What actually happened was only a very small mistake. NASDAQ, who operates Twitter’s IR website, admitted they had accidently put the results up for a very short time – less than one minute. This was just enough time for Selerity to detect the new earnings and share them with everyone.

TickyesSelerityAnd this is not the first time this has happened to a publically traded company. JPMorgan had a similar issue when their results appeared early last October. In addition, many companies were affected in a slew of leaks four years ago, such as Microsoft and Walt Disney.

This is a great warning for companies about how careful you have to be when using social media. We have already talked about how great social media marketing can be and how quickly it can help expand your customer base, but it can just as quickly hurt your company as well. All it takes is one early leak, false statement, or poorly worded joke, and your company can be all over the Internet for the wrong reasons. And as this Twitter news shows us, it is not so easy to just delete something before people see it. The earnings were only put up for around 45 seconds, and in that time, Selerity was able to find the information and disseminate it to the public. Just because you delete a tweet or a blog post quickly after it goes live does not mean people won’t see it.
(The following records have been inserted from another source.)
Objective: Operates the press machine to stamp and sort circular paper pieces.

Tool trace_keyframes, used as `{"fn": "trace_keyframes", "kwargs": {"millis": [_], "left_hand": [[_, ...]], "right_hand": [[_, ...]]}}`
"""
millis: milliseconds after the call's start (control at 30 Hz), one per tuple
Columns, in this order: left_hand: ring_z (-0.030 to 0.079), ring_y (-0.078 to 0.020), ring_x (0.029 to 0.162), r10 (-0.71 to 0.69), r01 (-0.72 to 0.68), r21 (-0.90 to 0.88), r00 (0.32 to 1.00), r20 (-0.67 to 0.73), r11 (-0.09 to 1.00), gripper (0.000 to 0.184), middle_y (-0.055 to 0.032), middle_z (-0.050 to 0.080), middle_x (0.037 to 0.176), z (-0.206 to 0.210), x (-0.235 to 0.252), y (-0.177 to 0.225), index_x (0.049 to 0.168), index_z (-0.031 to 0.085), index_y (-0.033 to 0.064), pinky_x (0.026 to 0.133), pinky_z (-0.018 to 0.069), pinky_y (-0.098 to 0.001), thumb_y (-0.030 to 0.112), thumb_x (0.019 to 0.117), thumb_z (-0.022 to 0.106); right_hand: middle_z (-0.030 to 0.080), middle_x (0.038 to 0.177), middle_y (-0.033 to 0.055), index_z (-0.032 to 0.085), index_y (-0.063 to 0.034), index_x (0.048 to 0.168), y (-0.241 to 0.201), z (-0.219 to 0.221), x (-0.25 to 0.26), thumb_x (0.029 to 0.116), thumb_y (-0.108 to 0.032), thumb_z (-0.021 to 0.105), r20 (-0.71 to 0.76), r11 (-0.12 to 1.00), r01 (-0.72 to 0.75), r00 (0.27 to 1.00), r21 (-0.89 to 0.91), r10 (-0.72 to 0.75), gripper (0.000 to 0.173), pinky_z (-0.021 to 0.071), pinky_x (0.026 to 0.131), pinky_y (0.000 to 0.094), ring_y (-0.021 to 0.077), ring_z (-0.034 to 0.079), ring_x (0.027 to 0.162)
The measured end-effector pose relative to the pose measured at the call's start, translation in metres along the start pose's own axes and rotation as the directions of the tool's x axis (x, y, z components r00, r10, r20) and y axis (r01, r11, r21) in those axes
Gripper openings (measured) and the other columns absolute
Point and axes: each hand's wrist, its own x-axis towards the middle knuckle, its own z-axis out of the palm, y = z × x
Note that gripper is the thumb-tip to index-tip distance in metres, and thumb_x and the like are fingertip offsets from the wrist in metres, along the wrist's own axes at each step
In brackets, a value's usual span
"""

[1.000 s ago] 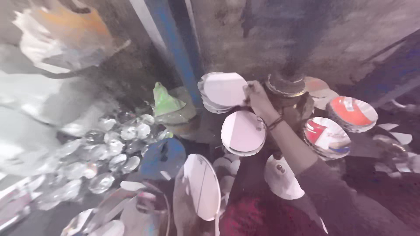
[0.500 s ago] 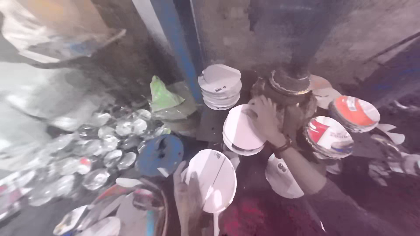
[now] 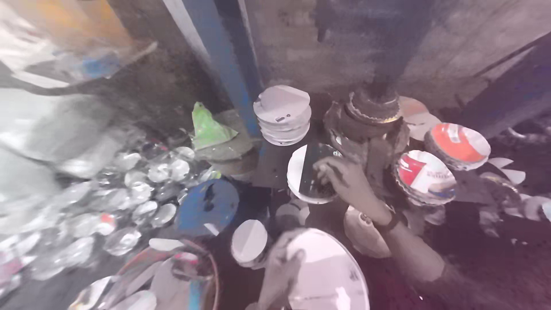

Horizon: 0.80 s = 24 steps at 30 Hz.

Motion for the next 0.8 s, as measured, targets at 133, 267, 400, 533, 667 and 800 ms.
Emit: {"fn": "trace_keyframes", "kwargs": {"millis": [133,267,400,533,667,800], "left_hand": [[0.069,-0.0038,0.093,-0.123,0.143,-0.064,0.960,0.252,0.988,0.041,0.0025,0.071,0.119,0.012,-0.009,-0.015,0.137,0.056,0.0105,0.082,0.0590,-0.0243,0.009,0.0970,0.061],[0.066,0.0020,0.094,0.053,-0.062,0.137,0.997,0.064,0.989,0.020,0.0101,0.073,0.108,-0.002,-0.006,-0.012,0.110,0.074,0.0185,0.085,0.0548,-0.0192,0.015,0.0983,0.059],[0.068,-0.0003,0.086,0.160,-0.123,0.242,0.977,-0.141,0.963,0.028,0.0048,0.074,0.104,-0.014,0.001,0.001,0.110,0.073,0.0057,0.077,0.0570,-0.0186,0.001,0.0963,0.050],[0.069,-0.0039,0.092,0.182,-0.146,0.195,0.967,-0.179,0.970,0.029,0.0023,0.074,0.109,-0.025,0.011,0.003,0.113,0.073,0.0059,0.080,0.0580,-0.0217,0.002,0.0968,0.049],[0.068,-0.0043,0.099,0.144,-0.118,0.142,0.971,-0.189,0.983,0.036,0.0014,0.073,0.113,-0.021,0.013,0.010,0.114,0.071,0.0034,0.087,0.0562,-0.0215,0.009,0.1033,0.037],[0.070,-0.0037,0.090,0.119,-0.108,0.055,0.956,-0.269,0.993,0.037,0.0049,0.075,0.097,-0.004,0.018,0.009,0.106,0.073,0.0112,0.082,0.0592,-0.0239,0.035,0.1055,0.045]], "right_hand": [[0.055,0.146,0.0222,0.053,-0.0022,0.147,0.040,0.009,0.038,0.0982,-0.053,0.060,-0.040,0.842,-0.076,0.997,-0.534,0.065,0.071,0.0346,0.109,0.0689,0.0460,0.047,0.137],[0.065,0.126,0.0206,0.068,-0.0018,0.118,0.044,0.014,0.053,0.0965,-0.031,0.071,-0.168,0.840,-0.086,0.986,-0.536,-0.006,0.036,0.0414,0.093,0.0699,0.0450,0.059,0.118],[0.066,0.106,0.0197,0.060,-0.0042,0.119,0.035,-0.007,0.046,0.1001,-0.019,0.067,-0.192,0.965,-0.054,0.981,-0.256,0.004,0.025,0.0560,0.075,0.0544,0.0358,0.068,0.089],[0.067,0.087,0.0104,0.060,-0.0059,0.115,0.037,-0.021,0.042,0.1012,-0.009,0.062,-0.048,0.984,-0.031,0.998,0.173,0.040,0.014,0.0534,0.061,0.0316,0.0167,0.062,0.069],[0.063,0.081,0.0022,0.061,-0.0054,0.107,0.030,-0.022,0.038,0.1000,-0.001,0.058,0.029,0.913,-0.046,0.999,0.405,0.038,0.009,0.0477,0.056,0.0175,0.0031,0.055,0.062],[0.068,0.084,0.0085,0.069,-0.0014,0.098,0.005,-0.006,0.009,0.0983,-0.020,0.064,0.115,0.999,-0.005,0.993,0.036,0.001,0.020,0.0539,0.068,0.0367,0.0160,0.064,0.073]]}}
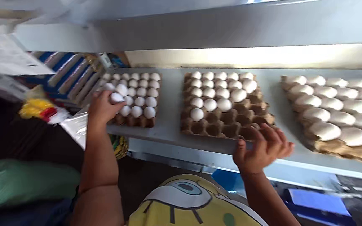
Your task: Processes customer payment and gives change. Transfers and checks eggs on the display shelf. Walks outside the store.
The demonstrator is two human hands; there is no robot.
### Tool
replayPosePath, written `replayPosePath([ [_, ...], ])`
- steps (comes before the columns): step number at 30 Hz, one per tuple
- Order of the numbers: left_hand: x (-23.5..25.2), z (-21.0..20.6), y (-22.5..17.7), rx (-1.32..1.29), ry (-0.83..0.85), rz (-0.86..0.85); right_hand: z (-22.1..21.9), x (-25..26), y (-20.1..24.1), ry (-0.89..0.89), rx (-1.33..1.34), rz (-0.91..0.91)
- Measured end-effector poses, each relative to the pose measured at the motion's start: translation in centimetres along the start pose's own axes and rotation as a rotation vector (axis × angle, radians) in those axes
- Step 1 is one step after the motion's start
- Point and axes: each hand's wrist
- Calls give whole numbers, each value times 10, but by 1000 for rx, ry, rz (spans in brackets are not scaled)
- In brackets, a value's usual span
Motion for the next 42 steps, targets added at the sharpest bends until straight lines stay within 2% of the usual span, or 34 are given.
replayPosePath([
  [3, 9, -4, 11, 28, 54, 11, 5, 11, 5, 45, 81, -28],
  [6, 12, -1, 12, -2, 70, 24, 4, 46, 23, 152, 336, -45],
  [9, 14, 1, 18, -51, 76, 8, -9, 100, 71, 447, 540, 6],
  [11, 16, 4, 26, -142, 74, 12, -33, 137, 114, 676, 619, 73],
  [14, 22, 2, 44, -488, -38, 27, -96, 179, 181, 984, 775, 94],
  [16, 27, -2, 49, -904, -118, 57, -144, 192, 226, 1080, 845, 67],
  [19, 33, 4, 41, -1519, -113, 255, -208, 192, 282, 1136, 775, 51],
  [21, 36, 10, 36, -1740, -107, 374, -226, 191, 310, 1182, 667, 63],
  [23, 38, 11, 36, -1834, -117, 455, -212, 199, 331, 1318, 550, 40],
  [24, 39, 12, 38, -1849, -125, 475, -216, 197, 335, 1326, 524, 55],
  [26, 40, 10, 46, -1869, -135, 441, -248, 178, 333, 1211, 529, 159],
  [28, 39, 10, 48, -1859, -137, 381, -262, 172, 329, 1162, 570, 201],
  [32, 32, 9, 25, -1771, -119, 309, -250, 190, 306, 1113, 746, 132],
  [35, 23, 4, -6, -1748, -21, 214, -204, 224, 260, 1060, 764, 169],
  [38, 7, -2, -52, -1662, 153, 149, -133, 251, 183, 1057, 672, 152],
  [42, -13, -19, -119, -1488, 386, 63, -67, 259, 63, 1123, 454, -87],
])
Point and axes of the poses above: each hand's wrist, its own x-axis towards the middle knuckle, its own z-axis out of the back of the hand, y = z × x, and after that the axes turned 8 degrees about x, right-handed
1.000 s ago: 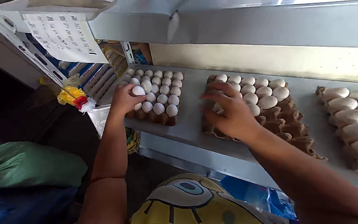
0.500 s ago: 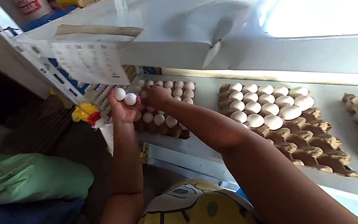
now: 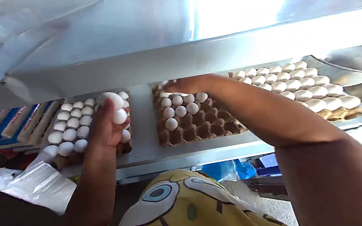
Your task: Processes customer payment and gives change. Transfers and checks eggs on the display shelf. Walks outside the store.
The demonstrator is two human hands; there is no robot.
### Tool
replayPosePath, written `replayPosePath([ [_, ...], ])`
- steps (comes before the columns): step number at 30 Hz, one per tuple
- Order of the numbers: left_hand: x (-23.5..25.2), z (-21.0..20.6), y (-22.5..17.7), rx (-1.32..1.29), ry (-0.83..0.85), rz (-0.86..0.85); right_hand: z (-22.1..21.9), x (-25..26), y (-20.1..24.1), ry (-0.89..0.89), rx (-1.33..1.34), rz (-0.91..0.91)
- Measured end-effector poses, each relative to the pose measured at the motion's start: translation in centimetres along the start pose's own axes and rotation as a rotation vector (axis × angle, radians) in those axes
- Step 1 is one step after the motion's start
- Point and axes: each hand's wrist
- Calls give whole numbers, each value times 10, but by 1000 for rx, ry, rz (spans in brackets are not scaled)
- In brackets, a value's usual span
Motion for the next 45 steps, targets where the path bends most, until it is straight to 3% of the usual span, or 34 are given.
replayPosePath([
  [3, 2, -54, 13, 215, 126, 39, 32, -46, -64, -70, -20, -224],
  [7, 23, -120, 35, 597, 356, -47, 35, -85, -118, -78, -74, -394],
  [13, 52, -188, 60, 1330, 599, -368, 15, -107, -135, -16, -82, -421],
  [22, 55, -234, 64, 1835, 748, -376, 14, -105, -149, 47, -40, -401],
  [31, 77, -250, 51, 1887, 1129, -321, 2, -120, -152, -104, 49, -373],
  [35, 88, -252, 42, 1820, 1043, -342, 6, -132, -160, -255, 195, -405],
  [40, 93, -267, 48, 1373, 885, -185, 15, -140, -154, -617, 781, -553],
  [45, 99, -290, 79, 1516, 895, -356, 18, -144, -142, -776, 1164, -613],
])
Point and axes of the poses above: each hand's wrist, its own x-axis towards the middle knuckle, its own z-axis out of the back of the hand, y = z × x, and after that the axes turned 8 degrees about x, right-handed
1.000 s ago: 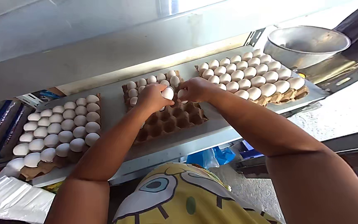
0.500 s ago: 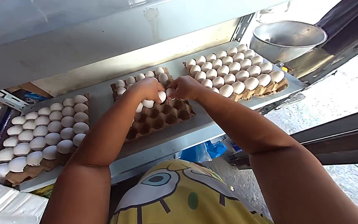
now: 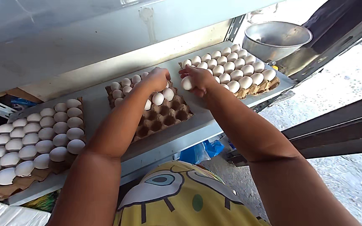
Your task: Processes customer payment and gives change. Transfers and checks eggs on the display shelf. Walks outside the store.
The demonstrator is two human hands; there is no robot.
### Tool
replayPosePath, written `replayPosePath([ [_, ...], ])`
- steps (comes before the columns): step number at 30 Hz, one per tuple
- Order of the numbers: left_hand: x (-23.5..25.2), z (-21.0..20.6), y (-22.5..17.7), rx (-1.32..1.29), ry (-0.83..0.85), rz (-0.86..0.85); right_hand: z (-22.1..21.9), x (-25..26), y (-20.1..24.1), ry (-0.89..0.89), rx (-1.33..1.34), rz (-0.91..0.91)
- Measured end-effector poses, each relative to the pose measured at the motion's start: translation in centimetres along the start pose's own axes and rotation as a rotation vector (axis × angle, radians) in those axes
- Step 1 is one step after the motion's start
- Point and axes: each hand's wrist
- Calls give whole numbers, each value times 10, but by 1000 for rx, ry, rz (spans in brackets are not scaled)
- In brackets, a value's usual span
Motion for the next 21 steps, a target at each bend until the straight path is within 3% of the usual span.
replayPosePath([
  [4, -12, 1, 0, -14, -83, 17, -5, -10, 2, -37, 104, -104],
  [7, -45, 15, 10, -108, -203, 6, -21, -17, -3, 53, 58, -47],
  [10, -91, 26, 25, -143, -261, 32, -51, -26, -17, 267, -306, 157],
  [14, -151, 22, 56, -108, -370, 85, -101, -42, -44, 521, -849, 594],
  [17, -190, 10, 75, -106, -412, 168, -127, -50, -71, 650, -983, 691],
  [21, -224, -16, 87, -138, -401, 248, -137, -48, -98, 666, -1054, 789],
])
Point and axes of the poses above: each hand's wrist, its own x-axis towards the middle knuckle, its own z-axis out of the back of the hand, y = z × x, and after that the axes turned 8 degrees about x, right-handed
Now this does not mean your company should avoid social media completely. The benefit of using social media greatly outweighs the possibility of a small slipup. What is does mean is that you should not take social media lightly. Everything you post online is important, and while one post probably won’t gain you a ton of customers, one post can definitely lose you a lot of customers. Twitter’s story is just another reminder that no one is immune from this type of mistake. The best way to handle it is to make sure you have smart and responsible people managing your social media, and make sure they realise how important every post truly is.